- [Your objective]: Leaving the pictures aside, return the listing exactly as it appears.

- [Collected material]:

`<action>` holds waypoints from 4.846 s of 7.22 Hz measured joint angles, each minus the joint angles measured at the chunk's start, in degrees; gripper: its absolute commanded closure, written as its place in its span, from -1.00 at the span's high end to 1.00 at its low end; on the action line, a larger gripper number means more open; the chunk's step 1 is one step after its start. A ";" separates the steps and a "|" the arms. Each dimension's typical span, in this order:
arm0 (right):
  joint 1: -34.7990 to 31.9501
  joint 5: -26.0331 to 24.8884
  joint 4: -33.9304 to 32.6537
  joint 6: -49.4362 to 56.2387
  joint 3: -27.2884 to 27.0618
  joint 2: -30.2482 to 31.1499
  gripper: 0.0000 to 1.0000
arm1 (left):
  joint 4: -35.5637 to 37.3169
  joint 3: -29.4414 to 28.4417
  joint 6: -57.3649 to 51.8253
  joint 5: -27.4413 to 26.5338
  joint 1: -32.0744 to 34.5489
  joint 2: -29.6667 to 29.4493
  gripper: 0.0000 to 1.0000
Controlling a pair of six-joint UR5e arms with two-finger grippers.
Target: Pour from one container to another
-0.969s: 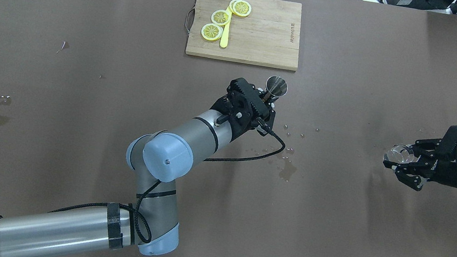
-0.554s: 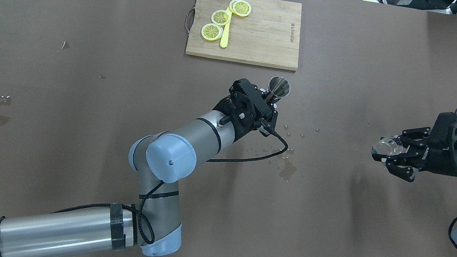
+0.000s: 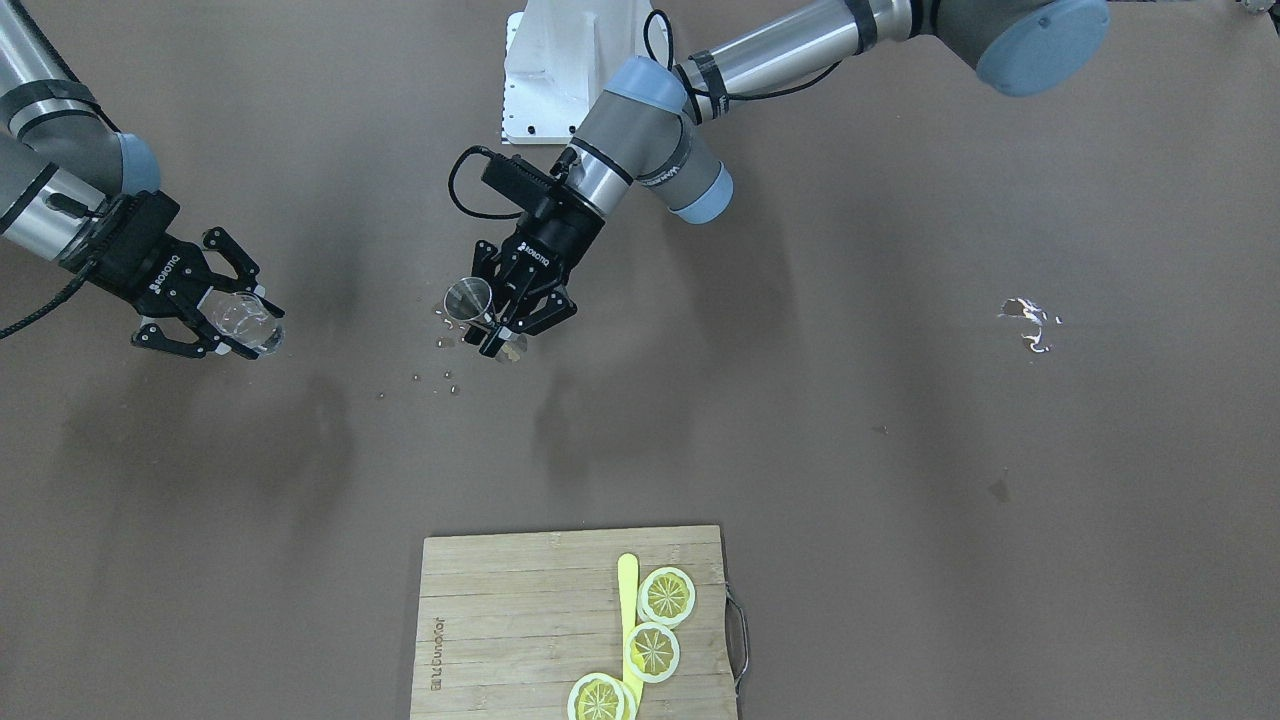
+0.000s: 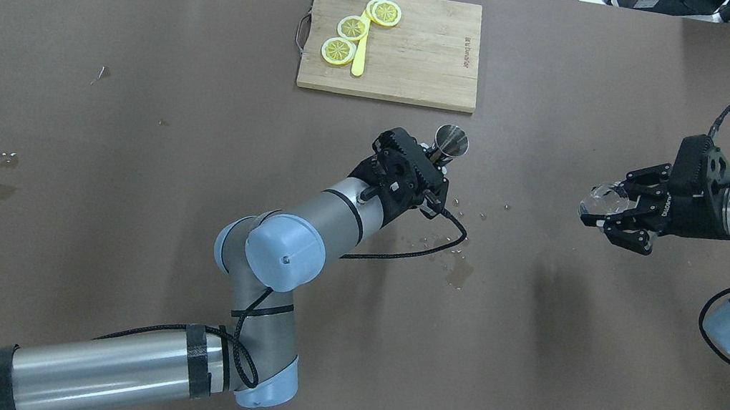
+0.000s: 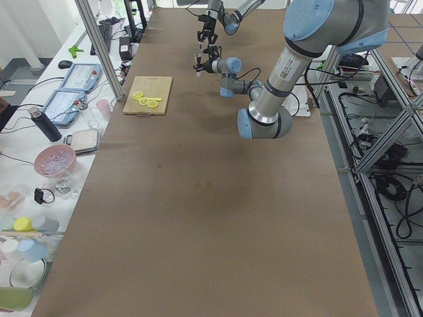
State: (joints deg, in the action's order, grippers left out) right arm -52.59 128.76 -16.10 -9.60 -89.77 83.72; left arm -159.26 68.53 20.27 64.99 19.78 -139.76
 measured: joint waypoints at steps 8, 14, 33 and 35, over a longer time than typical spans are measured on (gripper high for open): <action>-2.08 1.25 -39.67 19.12 -20.92 -2.87 -1.00 | -0.08 0.06 0.03 -0.31 -0.01 0.24 -1.00; -0.65 -0.57 -58.43 26.06 -20.71 -14.50 -1.00 | -0.09 0.04 -0.06 -0.39 -0.01 0.28 -1.00; 7.17 -12.79 -79.08 33.10 -20.02 -27.80 -1.00 | -0.09 -0.06 -0.06 -0.48 0.08 0.28 -1.00; 7.47 -13.15 -79.60 33.13 -19.73 -28.44 -1.00 | -0.09 -0.07 -0.06 -0.48 0.08 0.28 -1.00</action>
State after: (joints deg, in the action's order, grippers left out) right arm -45.12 115.61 -95.70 23.52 -109.50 55.28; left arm -159.35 68.47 20.21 64.51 19.86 -139.48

- [Expected output]:
`<action>` holds waypoints from 4.846 s of 7.22 Hz measured joint angles, each minus the joint angles measured at the chunk's start, in degrees; gripper: its absolute commanded closure, written as its place in its span, from -1.00 at the span's high end to 1.00 at its low end; on the action line, a larger gripper number means more open; the chunk's step 1 is one step after its start. A ";" separates the steps and a "|" the arms. Each dimension's typical span, in this order:
arm0 (right):
  joint 1: -34.7990 to 31.9501
  joint 5: -26.0331 to 24.8884
  joint 4: -33.9304 to 32.6537
  joint 6: -49.4362 to 56.2387
  joint 3: -27.2884 to 27.0618
  joint 2: -30.2482 to 31.1499
  gripper: 0.0000 to 1.0000
arm1 (left):
  joint 4: -35.5637 to 37.3169
  joint 3: -29.4414 to 28.4417
  joint 6: -57.3649 to 51.8253
  joint 5: -27.4413 to 26.5338
  joint 1: -32.0744 to 34.5489
  joint 2: -29.6667 to 29.4493
  gripper: 0.0000 to 1.0000
Controlling a pair of six-joint UR5e arms with two-finger grippers.
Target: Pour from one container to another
-0.969s: 
-0.554s: 
+0.000s: 
+0.000s: 
+0.000s: 
State: (joints deg, in the action's order, grippers left out) right arm -52.59 128.76 -16.10 -9.60 -89.77 83.72; left arm -159.26 68.53 20.27 64.99 19.78 -139.76
 measured: joint waypoints at steps 8, 14, 33 and 35, over a longer time than typical spans are measured on (gripper high for open): <action>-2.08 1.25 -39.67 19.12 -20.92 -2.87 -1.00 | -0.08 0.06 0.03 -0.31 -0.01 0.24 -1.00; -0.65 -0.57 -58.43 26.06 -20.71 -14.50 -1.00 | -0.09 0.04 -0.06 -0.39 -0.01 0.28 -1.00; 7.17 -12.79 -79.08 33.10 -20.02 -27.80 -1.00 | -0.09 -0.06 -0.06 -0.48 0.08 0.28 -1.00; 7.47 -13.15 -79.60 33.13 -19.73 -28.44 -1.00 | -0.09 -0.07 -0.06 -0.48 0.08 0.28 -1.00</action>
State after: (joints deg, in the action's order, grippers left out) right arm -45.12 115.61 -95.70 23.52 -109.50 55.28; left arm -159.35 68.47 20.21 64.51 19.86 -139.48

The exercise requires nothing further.